Go through the records and filter out every line lacking the word "camera"; copy the lines that remain.

**Stored items**.
***

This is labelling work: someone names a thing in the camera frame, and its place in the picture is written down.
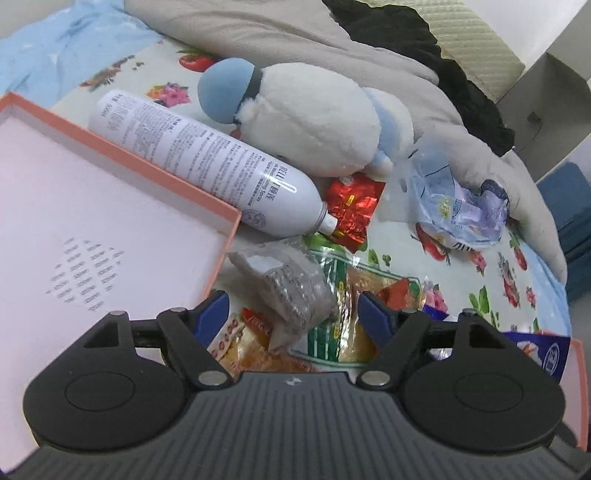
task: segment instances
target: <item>red foil packet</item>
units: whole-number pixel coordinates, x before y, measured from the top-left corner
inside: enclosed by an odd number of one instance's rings
[[[338,220],[330,239],[355,253],[367,239],[367,227],[385,183],[353,173],[336,179],[326,192],[329,213]]]

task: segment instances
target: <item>plush toy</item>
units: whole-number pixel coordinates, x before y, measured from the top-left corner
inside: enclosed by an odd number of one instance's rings
[[[363,170],[387,177],[408,154],[413,123],[398,98],[305,63],[256,68],[244,59],[209,67],[198,85],[206,115],[240,125],[249,145],[312,176]]]

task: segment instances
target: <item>blue packaging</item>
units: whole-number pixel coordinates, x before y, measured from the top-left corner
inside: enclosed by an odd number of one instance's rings
[[[503,332],[503,335],[560,382],[569,355],[570,337],[522,332]]]

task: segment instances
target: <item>snack package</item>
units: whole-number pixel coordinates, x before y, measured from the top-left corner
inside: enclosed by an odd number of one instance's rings
[[[421,285],[421,297],[418,308],[433,320],[445,320],[449,315],[447,305],[439,290],[439,285],[433,285],[433,282],[428,278]]]
[[[311,363],[286,353],[270,353],[271,329],[262,316],[243,309],[239,327],[231,337],[228,348],[218,360],[234,378],[244,371],[310,373],[316,371]]]
[[[457,318],[448,317],[445,321],[456,322]],[[570,337],[541,332],[502,332],[502,334],[542,367],[548,375],[560,382],[569,355]],[[452,349],[434,348],[429,350],[429,354],[435,360],[445,360],[452,354]]]
[[[253,245],[228,258],[280,317],[271,351],[289,347],[335,311],[335,297],[302,237]]]
[[[362,248],[369,221],[385,185],[363,173],[353,173],[330,184],[325,199],[329,213],[338,220],[331,236],[333,242],[343,245],[351,253]]]
[[[436,138],[425,135],[408,159],[394,163],[378,215],[419,223],[444,247],[481,250],[499,242],[508,212],[509,199],[499,184],[485,180],[478,193],[461,187]]]
[[[338,314],[310,330],[290,353],[328,367],[362,367],[374,357],[376,349],[359,321],[359,295],[367,290],[392,308],[417,308],[418,280],[361,264],[358,257],[320,234],[307,237],[306,241],[334,292]]]

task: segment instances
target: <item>orange box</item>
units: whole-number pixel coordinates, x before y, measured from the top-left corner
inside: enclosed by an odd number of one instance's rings
[[[27,384],[111,310],[192,308],[240,212],[24,98],[0,99],[0,469],[35,448]]]

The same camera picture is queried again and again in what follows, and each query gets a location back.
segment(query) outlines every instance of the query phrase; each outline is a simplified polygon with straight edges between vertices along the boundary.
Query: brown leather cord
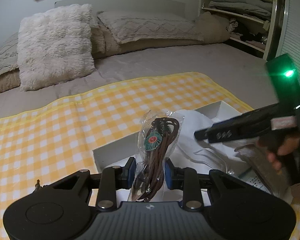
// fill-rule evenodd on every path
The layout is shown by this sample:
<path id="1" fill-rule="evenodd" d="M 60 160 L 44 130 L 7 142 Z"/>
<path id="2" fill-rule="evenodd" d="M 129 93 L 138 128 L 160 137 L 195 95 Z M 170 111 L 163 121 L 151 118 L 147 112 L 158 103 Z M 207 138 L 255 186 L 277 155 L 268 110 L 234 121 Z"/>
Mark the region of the brown leather cord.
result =
<path id="1" fill-rule="evenodd" d="M 146 151 L 146 166 L 137 176 L 135 187 L 145 183 L 145 192 L 141 195 L 139 200 L 145 202 L 150 201 L 157 191 L 162 187 L 164 182 L 163 161 L 168 150 L 169 145 L 176 139 L 180 125 L 174 118 L 156 118 L 152 122 L 152 126 L 147 133 L 147 137 L 154 130 L 158 131 L 162 136 L 160 145 L 150 151 Z"/>

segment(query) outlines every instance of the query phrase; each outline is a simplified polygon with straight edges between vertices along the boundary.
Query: headboard
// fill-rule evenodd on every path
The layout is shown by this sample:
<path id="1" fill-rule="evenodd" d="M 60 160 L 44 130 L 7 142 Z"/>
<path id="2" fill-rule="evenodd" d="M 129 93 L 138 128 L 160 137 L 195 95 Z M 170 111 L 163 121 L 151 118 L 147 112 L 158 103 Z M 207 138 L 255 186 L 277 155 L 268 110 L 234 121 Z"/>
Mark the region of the headboard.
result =
<path id="1" fill-rule="evenodd" d="M 92 5 L 93 13 L 98 11 L 142 11 L 156 13 L 173 13 L 185 16 L 186 4 L 173 0 L 62 0 L 54 3 L 54 7 L 70 4 Z"/>

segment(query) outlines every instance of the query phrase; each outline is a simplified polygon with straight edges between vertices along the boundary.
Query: clear plastic packaging
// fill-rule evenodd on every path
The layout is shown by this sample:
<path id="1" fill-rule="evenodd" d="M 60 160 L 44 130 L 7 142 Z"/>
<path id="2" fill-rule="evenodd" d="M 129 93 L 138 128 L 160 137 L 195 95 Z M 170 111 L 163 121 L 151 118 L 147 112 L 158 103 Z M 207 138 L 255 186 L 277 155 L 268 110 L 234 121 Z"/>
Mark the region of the clear plastic packaging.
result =
<path id="1" fill-rule="evenodd" d="M 150 110 L 142 118 L 138 136 L 136 177 L 130 201 L 149 202 L 164 182 L 164 161 L 176 147 L 184 116 L 175 112 Z"/>

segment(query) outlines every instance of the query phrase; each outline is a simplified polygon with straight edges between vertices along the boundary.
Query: green led
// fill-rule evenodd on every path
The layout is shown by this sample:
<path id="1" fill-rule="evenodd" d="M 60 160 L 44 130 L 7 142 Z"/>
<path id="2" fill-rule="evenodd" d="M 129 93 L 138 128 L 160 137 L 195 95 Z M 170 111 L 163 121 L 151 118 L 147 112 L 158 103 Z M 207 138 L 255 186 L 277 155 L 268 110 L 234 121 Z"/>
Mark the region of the green led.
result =
<path id="1" fill-rule="evenodd" d="M 292 75 L 294 74 L 294 70 L 288 70 L 285 73 L 283 73 L 286 77 L 292 77 Z"/>

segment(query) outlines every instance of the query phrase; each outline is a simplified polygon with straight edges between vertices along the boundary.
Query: yellow trim
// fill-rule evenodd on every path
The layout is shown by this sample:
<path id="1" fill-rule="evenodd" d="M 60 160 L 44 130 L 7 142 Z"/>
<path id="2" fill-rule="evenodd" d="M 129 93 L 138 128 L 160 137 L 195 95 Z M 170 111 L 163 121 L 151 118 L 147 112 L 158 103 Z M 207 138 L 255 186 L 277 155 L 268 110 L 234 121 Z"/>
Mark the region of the yellow trim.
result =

***

**RESULT FOR THIS EXERCISE**.
This is labelling work: someone names a thing in the camera frame, and its place in the picture is written down.
The same camera picture is queried again and again in what follows, and each query gets a location back.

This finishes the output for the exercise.